DIRECTIONS FOR THIS TASK: Only lines holding the word "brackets" are wanted. Copy them from the listing below.

COLLECTED MATERIAL:
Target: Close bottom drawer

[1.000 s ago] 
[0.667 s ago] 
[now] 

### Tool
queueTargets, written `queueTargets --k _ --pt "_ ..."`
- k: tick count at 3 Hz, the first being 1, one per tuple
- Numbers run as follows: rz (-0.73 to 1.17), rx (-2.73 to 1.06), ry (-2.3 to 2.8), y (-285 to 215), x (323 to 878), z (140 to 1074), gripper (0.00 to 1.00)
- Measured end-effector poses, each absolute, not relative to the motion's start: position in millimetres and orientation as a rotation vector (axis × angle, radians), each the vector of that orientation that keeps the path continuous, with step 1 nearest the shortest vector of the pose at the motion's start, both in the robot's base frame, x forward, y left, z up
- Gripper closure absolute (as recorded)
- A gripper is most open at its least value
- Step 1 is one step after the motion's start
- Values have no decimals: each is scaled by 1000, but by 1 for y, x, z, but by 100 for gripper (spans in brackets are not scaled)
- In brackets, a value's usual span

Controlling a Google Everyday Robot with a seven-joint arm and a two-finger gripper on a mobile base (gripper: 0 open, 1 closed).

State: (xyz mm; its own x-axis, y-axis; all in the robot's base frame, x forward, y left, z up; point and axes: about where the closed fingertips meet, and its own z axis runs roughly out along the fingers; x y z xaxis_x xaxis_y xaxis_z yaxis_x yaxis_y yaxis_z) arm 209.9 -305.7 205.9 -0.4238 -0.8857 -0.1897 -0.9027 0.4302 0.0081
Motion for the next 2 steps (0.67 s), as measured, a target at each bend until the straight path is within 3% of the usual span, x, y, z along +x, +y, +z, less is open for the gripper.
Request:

YOUR SOLUTION:
- Values have no decimals: each is scaled by 1000, but by 1 for y, x, z, but by 100 for gripper (spans in brackets are not scaled)
- In brackets, a value's usual span

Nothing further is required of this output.